ECONOMIST Milton Friedman once said that the social responsibility of business is to increase its profits. While that may have been true in the past, companies today cannot afford to focus solely on profit generation.

 Their customers, suppliers, employees and shareholders have become increasingly aware of, and have invested in, important social issues, and they expect businesses to help alleviate some of these in the societies in which they operate.

Businesses committed to doing so and which epitomise the values and beliefs of these stakeholders can benefit from the latter’s business and support.

Figures from Singapore Compact, a national society promoting corporate social responsibility (CSR) in Singapore, show that more companies are aware of it and have adopted it in the past few years. Even small and medium-sized enterprises (SMEs) in Singapore have recorded approximately 13 per cent growth since 2011.

However, successfully implementing a CSR strategy that benefits both the community and the business can be challenging, at times becoming a stumbling block for businesses.

Value of CSR

HarvardKennedySchool defines CSR as a strategic alignment, encompassing “not only what companies do with their profits, but also how they make them”.

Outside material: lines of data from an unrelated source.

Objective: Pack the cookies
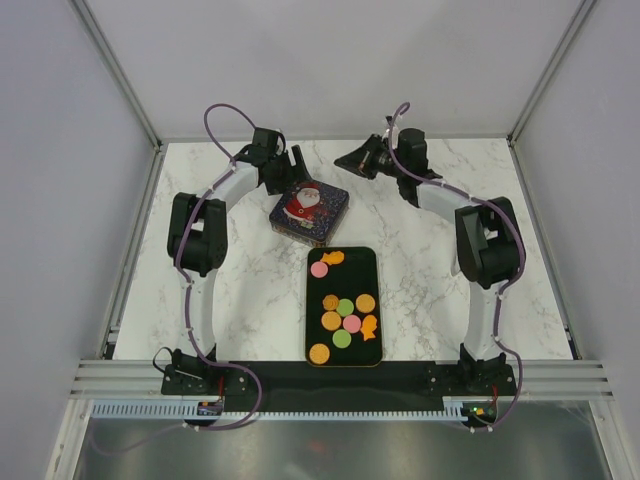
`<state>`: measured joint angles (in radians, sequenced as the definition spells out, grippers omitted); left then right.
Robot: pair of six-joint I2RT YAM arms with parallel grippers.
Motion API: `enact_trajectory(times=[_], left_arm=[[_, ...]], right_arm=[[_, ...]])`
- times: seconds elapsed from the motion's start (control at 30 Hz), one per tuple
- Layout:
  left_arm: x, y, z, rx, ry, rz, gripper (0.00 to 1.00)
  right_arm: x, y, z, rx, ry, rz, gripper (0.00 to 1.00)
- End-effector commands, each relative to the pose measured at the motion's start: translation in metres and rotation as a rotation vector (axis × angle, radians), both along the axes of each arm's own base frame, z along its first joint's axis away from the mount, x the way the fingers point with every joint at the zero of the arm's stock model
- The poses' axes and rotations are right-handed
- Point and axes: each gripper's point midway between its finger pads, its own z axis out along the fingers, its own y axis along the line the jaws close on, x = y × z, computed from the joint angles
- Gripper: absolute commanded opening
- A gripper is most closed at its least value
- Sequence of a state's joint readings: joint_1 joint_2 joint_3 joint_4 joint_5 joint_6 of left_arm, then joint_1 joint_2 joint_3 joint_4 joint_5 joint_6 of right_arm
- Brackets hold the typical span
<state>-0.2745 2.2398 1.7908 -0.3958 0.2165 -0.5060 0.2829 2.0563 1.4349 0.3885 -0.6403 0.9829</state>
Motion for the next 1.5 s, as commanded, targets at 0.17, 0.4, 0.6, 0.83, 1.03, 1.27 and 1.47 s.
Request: enact_trajectory(times=[0.17,0.4,0.6,0.83,1.03,1.27,1.47], left_arm=[[-0.026,0.013,-0.045,0.115,0.126,-0.043,0.87],[-0.026,0.012,-0.045,0.114,0.129,-0.042,0.87],[-0.026,0.014,-0.041,0.119,0.118,-0.042,0.88],[-0.008,0.018,0.001,0.108,0.021,-0.039,0.91],[0.014,0.035,0.097,0.072,-0.17,0.013,0.92],[-0.043,0.028,0.18,0.046,-0.295,0.04,0.93],[-0.127,0.024,0.178,0.027,-0.307,-0.001,0.93]], right_arm=[[0.001,0.037,-0.048,0.15,0.049,0.104,0.0],[-0.015,0.034,-0.111,0.18,0.15,0.095,0.0],[-0.012,0.033,-0.081,0.18,0.092,0.104,0.0],[-0.001,0.026,-0.024,0.114,-0.011,0.1,0.02],[0.004,0.001,0.037,-0.007,-0.149,0.038,0.31],[-0.033,-0.049,0.079,-0.211,-0.249,-0.112,0.98],[-0.096,-0.1,0.087,-0.356,-0.282,-0.255,0.98]])
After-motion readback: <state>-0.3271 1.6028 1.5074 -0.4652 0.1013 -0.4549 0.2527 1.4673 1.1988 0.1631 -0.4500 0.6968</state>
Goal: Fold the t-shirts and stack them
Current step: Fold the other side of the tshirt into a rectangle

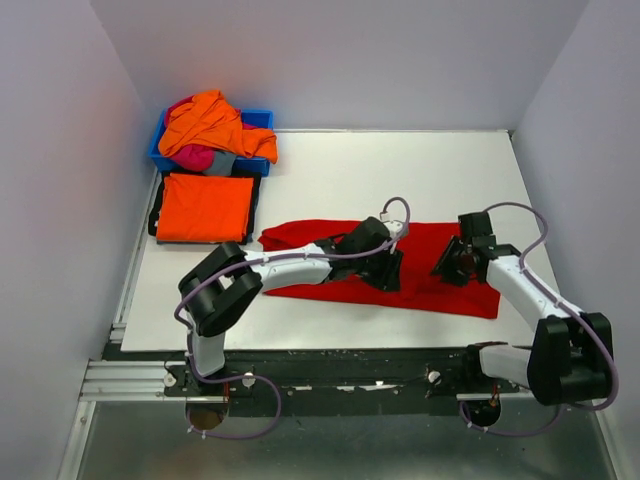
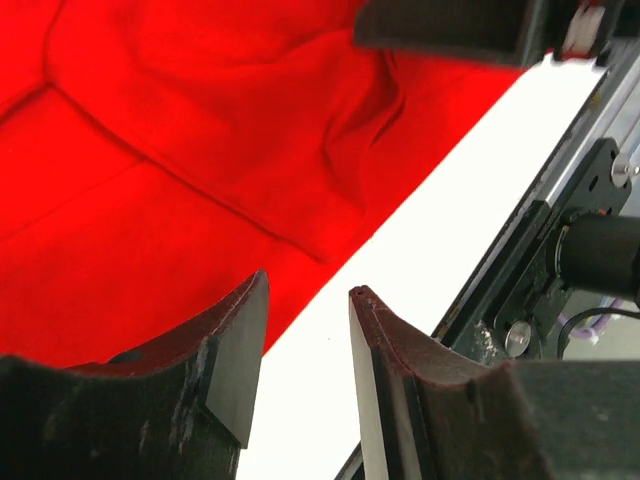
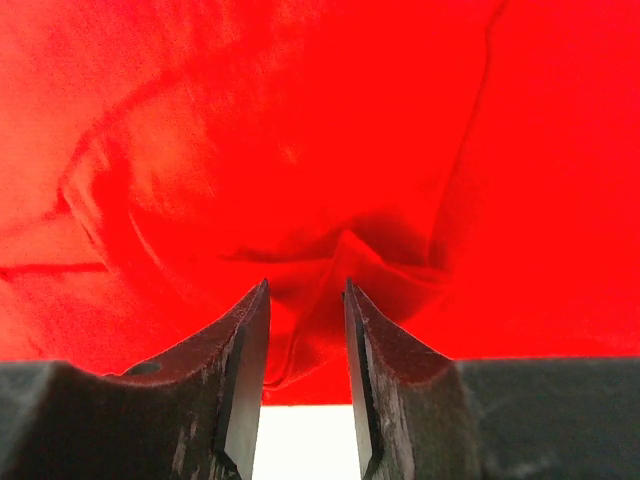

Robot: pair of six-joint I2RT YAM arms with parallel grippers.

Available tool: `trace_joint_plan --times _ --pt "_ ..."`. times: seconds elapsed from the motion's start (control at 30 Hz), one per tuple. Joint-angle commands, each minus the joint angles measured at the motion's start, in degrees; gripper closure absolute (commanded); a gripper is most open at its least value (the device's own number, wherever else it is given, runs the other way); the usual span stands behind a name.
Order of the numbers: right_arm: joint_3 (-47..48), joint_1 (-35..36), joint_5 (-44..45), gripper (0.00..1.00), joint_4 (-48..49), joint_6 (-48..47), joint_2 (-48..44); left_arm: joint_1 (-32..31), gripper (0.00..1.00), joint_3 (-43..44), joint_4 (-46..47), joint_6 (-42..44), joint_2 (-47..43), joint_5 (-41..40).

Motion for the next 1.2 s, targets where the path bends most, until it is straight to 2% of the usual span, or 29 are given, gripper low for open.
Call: trace_joint_plan --times 0.0,0.13,0.3,0.47,0.7,0.87,1.17 --pt "-6.03 0.04 -6.94 0.57 -2.98 4.02 -8.35 -2.1 0.47 5.94 -4.42 7.3 0.9 -0.93" --pt "-7.45 0.04 -9.42 0.57 -7.44 5.96 -19.78 -4.04 0.46 8.58 -3.81 8.45 2.83 -2.52" --pt "-2.97 0.04 2.59 0.56 -14.66 7.36 -28.32 -6.85 0.46 11.04 -2.49 9.68 5.73 -8.22" --pt "-2.26 -0.13 6.49 0.56 -15.38 10.0 -30.09 -9.31 0.46 12.54 -0.38 14.15 8.19 -12.54" --pt "-3.05 -0.13 8.61 0.55 -14.32 11.67 -29.38 -12.83 0.43 16.06 -1.96 26.9 11.27 -18.69" --pt "-3.76 -0.05 9.66 0.55 -13.97 12.02 -31.84 -12.92 0.43 18.86 -3.88 28.84 13.46 -20.19" --pt "-3.58 -0.13 11.86 0.54 -14.23 12.29 -34.31 -13.01 0.53 20.45 -5.65 30.68 15.05 -22.13"
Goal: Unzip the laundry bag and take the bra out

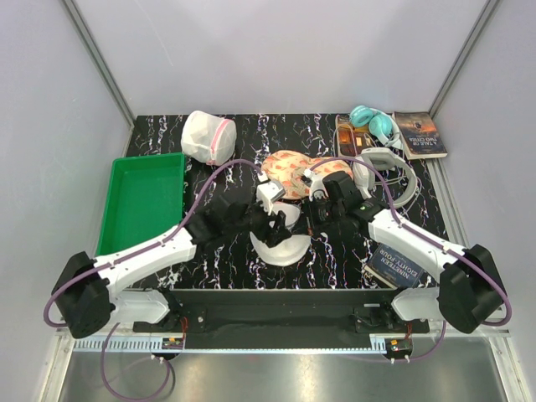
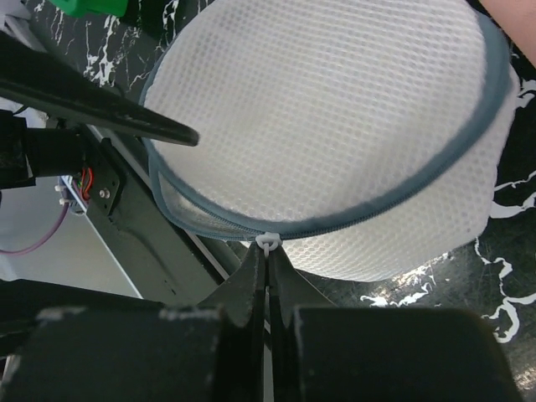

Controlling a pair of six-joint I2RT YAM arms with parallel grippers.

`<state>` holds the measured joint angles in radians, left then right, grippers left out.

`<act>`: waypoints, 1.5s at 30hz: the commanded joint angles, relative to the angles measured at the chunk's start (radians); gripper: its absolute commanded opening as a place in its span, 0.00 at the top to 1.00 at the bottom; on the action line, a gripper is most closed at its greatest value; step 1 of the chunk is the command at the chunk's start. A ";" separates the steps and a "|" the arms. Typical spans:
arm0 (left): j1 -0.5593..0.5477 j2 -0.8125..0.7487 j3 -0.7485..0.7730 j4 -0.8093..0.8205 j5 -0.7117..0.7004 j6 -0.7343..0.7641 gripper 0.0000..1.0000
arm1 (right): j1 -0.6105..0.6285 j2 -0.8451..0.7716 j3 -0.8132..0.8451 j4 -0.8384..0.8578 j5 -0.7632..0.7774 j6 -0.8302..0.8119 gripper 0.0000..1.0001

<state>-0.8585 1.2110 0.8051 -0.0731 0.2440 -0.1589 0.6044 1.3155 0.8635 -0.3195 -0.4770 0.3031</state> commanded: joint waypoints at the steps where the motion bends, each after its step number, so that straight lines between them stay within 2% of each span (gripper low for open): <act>1: 0.003 0.019 0.034 0.070 0.011 -0.008 0.27 | 0.012 -0.022 0.022 0.042 -0.054 0.007 1.00; 13: 0.003 0.071 0.002 0.142 0.018 -0.004 0.27 | 0.018 -0.006 0.032 0.053 -0.054 0.025 1.00; 25: 0.003 0.107 0.009 0.127 0.014 0.016 0.29 | 0.018 -0.019 0.025 0.051 -0.035 0.047 1.00; 29: 0.003 0.101 -0.003 0.110 -0.014 0.030 0.41 | 0.018 -0.022 0.023 0.050 -0.032 0.045 1.00; 30: 0.003 0.098 -0.006 0.108 -0.020 0.032 0.49 | 0.020 -0.021 0.022 0.051 -0.034 0.045 1.00; 32: 0.001 0.091 -0.010 0.104 -0.031 0.036 0.57 | 0.018 -0.024 0.022 0.051 -0.031 0.044 1.00; 33: 0.003 0.090 -0.015 0.102 -0.034 0.036 0.68 | 0.018 -0.024 0.020 0.051 -0.028 0.047 1.00; 36: 0.003 0.087 -0.020 0.090 -0.043 0.039 0.81 | 0.018 -0.030 0.016 0.050 -0.018 0.047 1.00; 37: 0.003 0.084 -0.021 0.088 -0.043 0.039 0.88 | 0.020 -0.032 0.014 0.048 -0.014 0.048 1.00; 40: 0.003 0.082 -0.033 0.088 -0.048 0.044 1.00 | 0.018 -0.036 0.012 0.045 0.003 0.050 1.00; 45: 0.003 0.067 -0.053 0.088 -0.051 0.055 1.00 | 0.017 -0.019 0.019 0.028 0.047 0.051 1.00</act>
<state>-0.8604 1.3102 0.7807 0.0093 0.2295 -0.1287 0.6163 1.3148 0.8639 -0.3038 -0.4782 0.3466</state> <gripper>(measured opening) 0.025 0.012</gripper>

In other words, good corporate citizens go beyond the motions of doing good, but consider also the impact of their business on the world they operate in, and take active steps to manage this impact within their sphere of influence while leveraging on their core competencies and the resources available to them.

What will it cost?

This leads us to the next question many business leaders ask: How much will CSR cost? Can the benefits businesses reap from CSR outweigh its cost?

From a business perspective, CSR may affect a company’s bottom-line in the short-term, but in the bigger picture, CSR helps companies garner support from various stakeholders, helping them to reap long-term benefits that can grow the bottom line.

A Nielsen Global Survey on Corporate Social Responsibility conducted last year revealed that 50 per cent of global consumers were willing to pay more for goods and services from socially responsible companies, an increase of 5 per cent from the year before.

The research adds that consumers in the Asia-Pacific were most likely to spend more on products and services from companies who invest in corporate citizenship initiatives, further emphasising the importance of CSR to consumers not just globally, but in the Asia-Pacific market as well.

Outside of the business perspective, CSR initiatives open up the business and its employees to experiencing different situations and meeting with people they would not generally interact with in the course of their work.

CSR presents an opportunity for businesses to invest in growing their employees’ talents and contributing to their personal development, through activities that encourage employees to think outside the box and utilise skills they do not generally apply in their day-to-day business.

Businesses will also be emphasising critical values like integrity and responsibility, which go a long way in ensuring smooth business operations.

Matching expectations

To reap the benefits of CSR, businesses need to select initiatives that match their expectations, and ensure the successful implementation of their CSR strategy. To do this, an organisation must take three important steps:

•   The crucial first step is to get the support of top management. The business leaders themselves need to fully understand and support the programme from the start, and engage employees at all levels to contribute their ideas and opinions.

•   Communicate the CSR strategy to the rest of the company’s stakeholders, starting with the employees. Companies need to be aligned on their CSR stance and goals from the inside out, and leaders need to be able to successfully share their vision for CSR with their employees through channels like company-wide meetings, an internal website or internal newsletters.

•   Decide on the overall objectives of the business, its values and culture. CSR should lie at the heart of an organisation’s business, and CSR strategies should be closely aligned to its goals in both the short and long term, reflecting the company’s character, belief system and workplace culture.

Through this process, the company can decide on the appropriate course of action, communicate their CSR strategy and goals to employees, and take this forward to their community.

Corporate citizenship has become an important consideration for businesses today, and those that can successfully align their core business with genuine CSR efforts that reflect the company’s beliefs can benefit from additional support within their community, and build up social equity for the future.